▸ **Action item**
For this exercise, copy the records below exactly and exclude every image.

▸ **Study material**
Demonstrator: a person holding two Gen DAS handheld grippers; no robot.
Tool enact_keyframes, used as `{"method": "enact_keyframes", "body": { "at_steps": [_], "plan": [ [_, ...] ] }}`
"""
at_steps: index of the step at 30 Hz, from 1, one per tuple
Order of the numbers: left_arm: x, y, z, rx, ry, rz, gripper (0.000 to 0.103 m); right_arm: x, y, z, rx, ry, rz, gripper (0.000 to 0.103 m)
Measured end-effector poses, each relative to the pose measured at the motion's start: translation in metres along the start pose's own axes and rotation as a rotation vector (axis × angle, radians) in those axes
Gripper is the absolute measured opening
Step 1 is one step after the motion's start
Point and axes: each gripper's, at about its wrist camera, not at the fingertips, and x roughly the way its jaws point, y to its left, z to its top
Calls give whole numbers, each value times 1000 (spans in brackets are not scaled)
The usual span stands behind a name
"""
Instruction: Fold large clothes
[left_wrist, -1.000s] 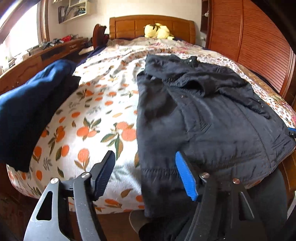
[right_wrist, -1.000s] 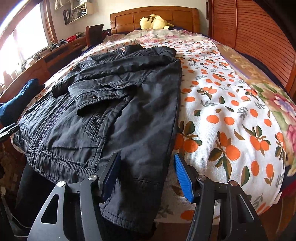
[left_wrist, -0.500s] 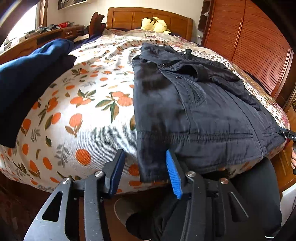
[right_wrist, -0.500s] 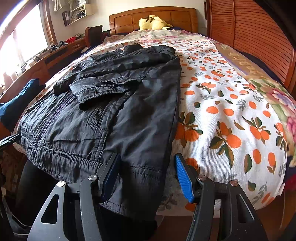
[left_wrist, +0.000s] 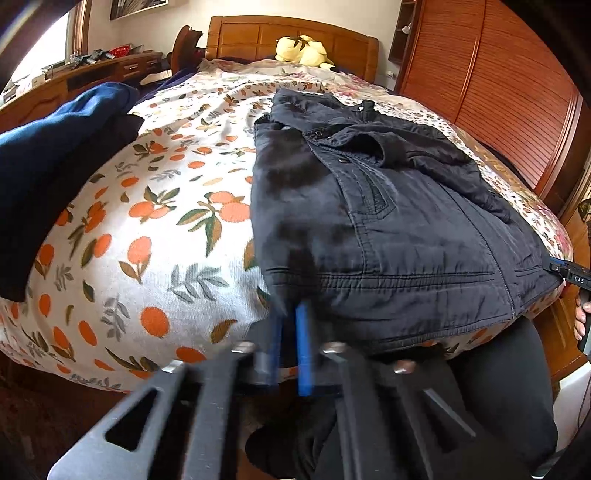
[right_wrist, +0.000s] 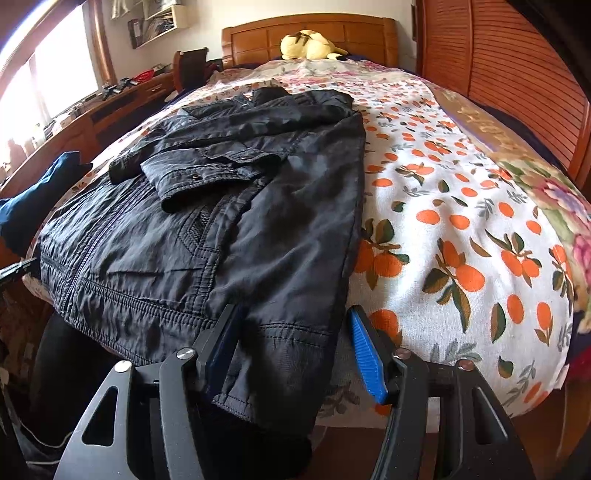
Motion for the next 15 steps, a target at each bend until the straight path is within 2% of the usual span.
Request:
{"method": "enact_keyframes", "body": {
  "at_steps": [2, 4, 7, 15],
  "plan": [
    [-5, 1, 7, -18, 3, -11, 3, -3, 2, 1, -24, -27, 4, 22],
    [-19, -5, 18, 5, -33, -8, 2, -8, 2, 6, -34, -41, 24, 18],
    [-51, -17, 38, 40, -116, -28, 2, -29, 2, 20, -31, -112, 54, 16],
    [-135, -51, 77, 129, -285, -57, 2, -109, 17, 64, -69, -265, 57, 12]
  ]
}}
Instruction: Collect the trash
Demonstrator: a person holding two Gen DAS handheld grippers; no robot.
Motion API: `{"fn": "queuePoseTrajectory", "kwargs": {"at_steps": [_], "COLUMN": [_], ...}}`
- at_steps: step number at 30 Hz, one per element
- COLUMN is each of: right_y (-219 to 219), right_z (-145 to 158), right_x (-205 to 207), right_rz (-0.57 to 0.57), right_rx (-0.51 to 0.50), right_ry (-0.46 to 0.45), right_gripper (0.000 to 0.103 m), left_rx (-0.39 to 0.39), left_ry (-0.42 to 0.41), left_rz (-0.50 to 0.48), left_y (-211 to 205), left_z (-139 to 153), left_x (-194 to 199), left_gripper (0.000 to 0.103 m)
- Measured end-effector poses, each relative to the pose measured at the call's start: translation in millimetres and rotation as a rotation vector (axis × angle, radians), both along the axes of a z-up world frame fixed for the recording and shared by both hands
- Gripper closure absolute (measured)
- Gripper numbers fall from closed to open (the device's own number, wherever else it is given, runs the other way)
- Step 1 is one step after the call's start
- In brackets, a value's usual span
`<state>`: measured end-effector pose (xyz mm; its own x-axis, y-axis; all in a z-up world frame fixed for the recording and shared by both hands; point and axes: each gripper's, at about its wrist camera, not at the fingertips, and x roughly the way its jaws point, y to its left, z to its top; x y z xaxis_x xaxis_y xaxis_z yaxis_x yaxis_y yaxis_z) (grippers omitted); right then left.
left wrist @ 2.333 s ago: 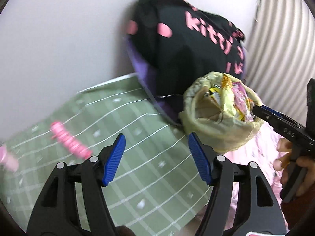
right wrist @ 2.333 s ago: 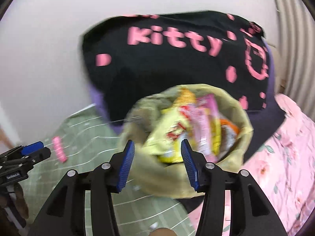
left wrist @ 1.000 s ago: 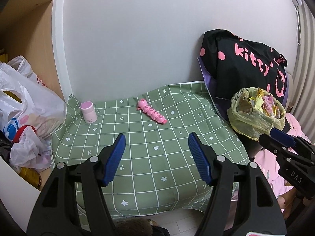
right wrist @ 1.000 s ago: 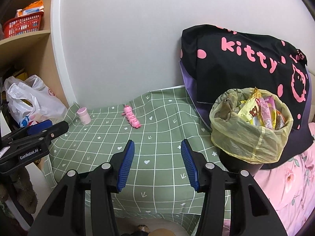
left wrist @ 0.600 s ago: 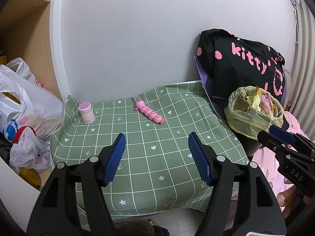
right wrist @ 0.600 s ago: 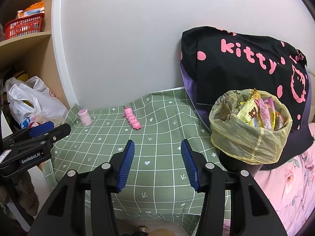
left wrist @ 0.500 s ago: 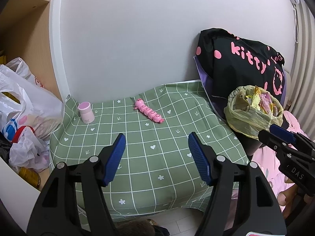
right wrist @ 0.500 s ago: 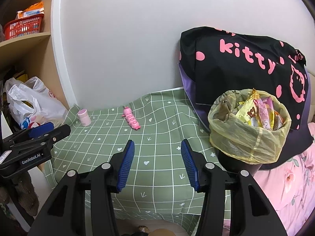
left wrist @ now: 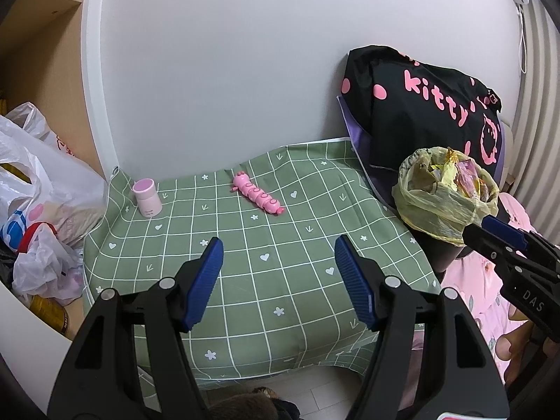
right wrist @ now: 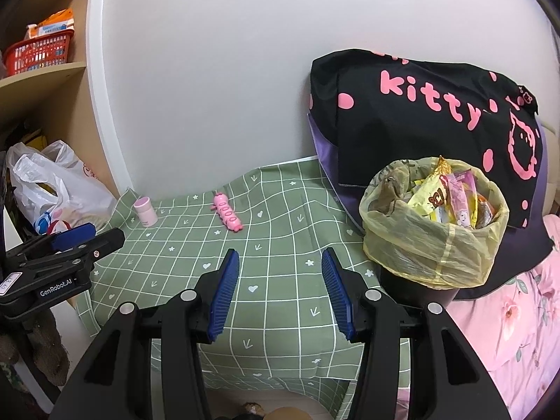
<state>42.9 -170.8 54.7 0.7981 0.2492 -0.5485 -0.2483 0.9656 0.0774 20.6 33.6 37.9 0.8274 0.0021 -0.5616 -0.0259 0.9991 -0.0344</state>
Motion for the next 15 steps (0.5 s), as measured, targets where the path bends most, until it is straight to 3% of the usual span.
{"fn": "queuePoseTrajectory", "kwargs": {"at_steps": [15], "right_y": [-0.8], "right_z": [0.9], "right_x": [-1.6], "right_rz": [-0.002], "right_rx": [-0.001], "right_ry": [-0.002], "right_gripper": [0.057], "left_rx": [-0.005], "left_ry": [-0.007], "left_rz": [0.0], "left_y": [-1.5], "left_z": [1.2], "left_x": [-2.1], "left_gripper": [0.04]}}
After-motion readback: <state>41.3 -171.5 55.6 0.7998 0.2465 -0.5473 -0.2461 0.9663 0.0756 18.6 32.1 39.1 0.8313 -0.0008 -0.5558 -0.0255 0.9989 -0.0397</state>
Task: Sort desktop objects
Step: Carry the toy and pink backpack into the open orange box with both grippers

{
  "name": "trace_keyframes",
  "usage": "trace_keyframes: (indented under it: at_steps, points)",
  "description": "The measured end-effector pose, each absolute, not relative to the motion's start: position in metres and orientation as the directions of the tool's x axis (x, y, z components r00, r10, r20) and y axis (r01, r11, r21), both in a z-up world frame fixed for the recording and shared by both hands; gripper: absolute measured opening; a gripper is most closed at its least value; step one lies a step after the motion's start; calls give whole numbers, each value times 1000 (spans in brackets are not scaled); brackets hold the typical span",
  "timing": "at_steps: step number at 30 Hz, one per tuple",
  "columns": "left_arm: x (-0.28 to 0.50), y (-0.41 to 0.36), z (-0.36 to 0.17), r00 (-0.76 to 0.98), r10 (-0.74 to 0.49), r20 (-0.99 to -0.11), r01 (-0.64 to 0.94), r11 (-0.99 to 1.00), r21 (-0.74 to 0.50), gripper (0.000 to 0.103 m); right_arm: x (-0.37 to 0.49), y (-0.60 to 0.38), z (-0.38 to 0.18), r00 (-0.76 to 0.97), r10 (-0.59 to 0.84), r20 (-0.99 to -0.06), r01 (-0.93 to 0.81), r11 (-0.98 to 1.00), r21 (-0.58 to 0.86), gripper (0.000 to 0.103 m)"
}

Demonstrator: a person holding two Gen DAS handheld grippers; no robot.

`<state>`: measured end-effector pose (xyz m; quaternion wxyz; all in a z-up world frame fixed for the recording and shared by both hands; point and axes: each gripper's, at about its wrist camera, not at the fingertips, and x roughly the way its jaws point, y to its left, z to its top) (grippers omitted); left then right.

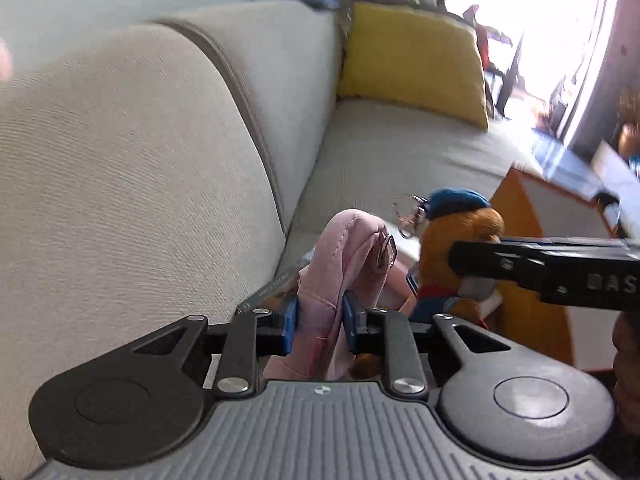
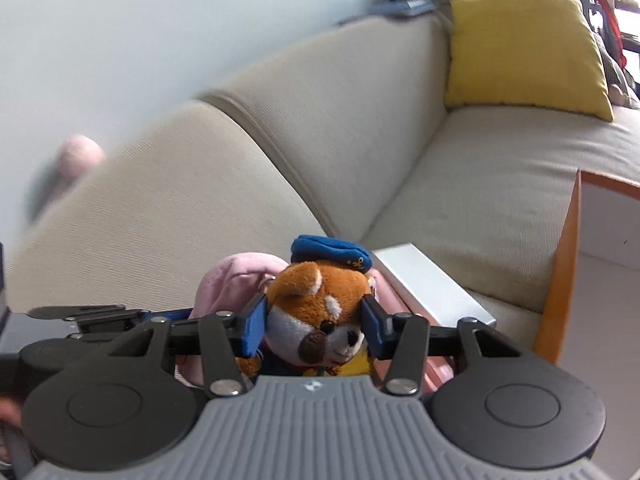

▸ **Problem solution**
Demonstrator: a person holding two Gen DAS handheld grippers; no robot.
Tool enact_keyframes, used as `{"method": "enact_keyframes", "body": { "at_steps": [_], "plan": [ [_, ...] ] }}`
"""
at_steps: index of the step at 30 Hz, from 1, one per tuple
Order of the numbers: left_arm: x, y, z, rx, ry, rz, gripper (0.000 to 0.103 m); right_arm: x, y, z, rx, ry, rz, gripper (0.000 to 0.103 m)
Measured end-effector poses, each relative to the pose measured at the motion's start: translation in metres along the start pose's own axes and rotation as a rotation vector (axis × angle, radians) in those axes
Gripper is the absolute measured opening
Step 1 is one step after the motion's start
Point and axes: each gripper's, at about its wrist camera, not at the fingertips, and x roughly the way its jaws point, y to its left, z to its top
Calls give whole numbers, each value times 1000 (spans in brackets are not scaled)
The usual span stands behind a name
"""
Instruction: Fold large clothes
[left_wrist, -1.000s] 
[right_wrist, -1.000s] 
[left_wrist, -0.500s] 
[right_wrist, -0.500s] 
[left_wrist, +0.000s] 
[right_wrist, +0.000s] 
Motion for the next 15 steps, a target at each bend until the straight path is within 2% of the usual span.
Request:
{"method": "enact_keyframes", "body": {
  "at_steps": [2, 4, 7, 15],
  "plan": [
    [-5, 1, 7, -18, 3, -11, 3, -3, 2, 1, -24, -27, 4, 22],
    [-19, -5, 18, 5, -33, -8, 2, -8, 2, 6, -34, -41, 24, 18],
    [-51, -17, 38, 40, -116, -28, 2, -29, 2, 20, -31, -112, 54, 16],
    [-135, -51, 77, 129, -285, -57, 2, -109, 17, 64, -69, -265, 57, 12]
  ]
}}
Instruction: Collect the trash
Demonstrator: a person holding two Gen DAS handheld grippers; no robot.
Motion API: `{"fn": "queuePoseTrajectory", "kwargs": {"at_steps": [_], "COLUMN": [_], ...}}`
- at_steps: step number at 30 Hz, one per element
- COLUMN is each of: right_y (-219 to 219), right_z (-145 to 158), right_x (-205 to 207), right_rz (-0.57 to 0.57), right_rx (-0.51 to 0.50), right_ry (-0.46 to 0.45), right_gripper (0.000 to 0.103 m), left_rx (-0.39 to 0.39), left_ry (-0.42 to 0.41), left_rz (-0.50 to 0.48), left_y (-211 to 205), left_z (-139 to 153), left_x (-194 to 199), left_gripper (0.000 to 0.103 m)
- Measured end-effector poses, each relative to the pose measured at the call's start: translation in millimetres and rotation as a rotation vector (axis × angle, radians), both along the axes of a z-up world frame fixed for the recording and shared by both hands
- Gripper closure absolute (measured)
- Gripper numbers fall from closed to open (the device's own number, wherever else it is given, runs the other way)
- Step 1 is one step after the call's start
- In brackets, a value's usual span
`<state>`: measured end-effector pose (xyz mm; its own x-axis, y-axis; all in a z-up world frame fixed for the recording and shared by both hands; point and axes: each gripper's, at about its wrist camera, not at the fingertips, and x roughly the way its jaws point, y to its left, z to its top; x y z xaxis_x xaxis_y xaxis_z yaxis_x yaxis_y yaxis_z) (grippers omitted); right then left.
left wrist @ 2.333 s ago: 
right wrist @ 2.333 s ago: 
left wrist @ 1.000 s ago: 
right wrist @ 1.000 s ago: 
left wrist @ 0.600 s ago: 
right wrist @ 0.600 s ago: 
left wrist @ 0.500 s ago: 
right wrist @ 0.500 s ago: 
left wrist @ now: 
right wrist @ now: 
<state>42.9 -170.8 54.7 0.7981 0.2492 -0.5485 -0.2483 0.9656 0.0774 20.6 33.6 37.9 0.8274 0.0021 -0.5616 -0.0259 0.9991 -0.0344</state>
Motion for the next 15 steps (0.5 s), as measured, targets where the path bends most, until it is straight to 3% of the usual span.
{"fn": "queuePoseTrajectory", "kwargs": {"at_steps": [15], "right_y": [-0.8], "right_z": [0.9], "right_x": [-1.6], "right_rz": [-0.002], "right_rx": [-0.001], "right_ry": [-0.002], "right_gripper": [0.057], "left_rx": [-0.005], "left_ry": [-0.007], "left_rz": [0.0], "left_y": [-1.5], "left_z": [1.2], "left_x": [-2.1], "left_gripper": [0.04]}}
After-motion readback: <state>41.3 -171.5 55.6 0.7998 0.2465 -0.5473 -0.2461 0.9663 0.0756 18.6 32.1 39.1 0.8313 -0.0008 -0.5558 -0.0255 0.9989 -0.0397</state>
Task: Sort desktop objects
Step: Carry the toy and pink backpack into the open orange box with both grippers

{
  "name": "trace_keyframes",
  "usage": "trace_keyframes: (indented under it: at_steps, points)",
  "description": "The measured end-effector pose, each absolute, not relative to the motion's start: position in metres and orientation as the directions of the tool's x axis (x, y, z components r00, r10, r20) and y axis (r01, r11, r21), both in a z-up world frame fixed for the recording and shared by both hands; gripper: absolute measured opening; a gripper is most closed at its least value; step one lies a step after the motion's start; calls give whole numbers, each value times 1000 (spans in brackets are not scaled); brackets hold the typical span",
  "timing": "at_steps: step number at 30 Hz, one per tuple",
  "columns": "left_arm: x (-0.28 to 0.50), y (-0.41 to 0.36), z (-0.36 to 0.17), r00 (-0.76 to 0.98), r10 (-0.74 to 0.49), r20 (-0.99 to -0.11), r01 (-0.64 to 0.94), r11 (-0.99 to 1.00), r21 (-0.74 to 0.50), gripper (0.000 to 0.103 m); right_arm: x (-0.37 to 0.49), y (-0.60 to 0.38), z (-0.38 to 0.18), r00 (-0.76 to 0.97), r10 (-0.59 to 0.84), r20 (-0.99 to -0.06), r01 (-0.93 to 0.81), r11 (-0.98 to 1.00), r21 (-0.58 to 0.86), gripper (0.000 to 0.103 m)"
}

Demonstrator: a person holding two Gen DAS handheld grippers; no robot.

`<state>`: measured end-effector pose (xyz m; quaternion wxyz; all in a z-up world frame fixed for the recording and shared by both hands; point and axes: each gripper's, at about its wrist camera, not at the fingertips, and x roughly the way its jaws point, y to its left, z to its top) (grippers omitted); left then right.

Nothing else is required to complete the exercise.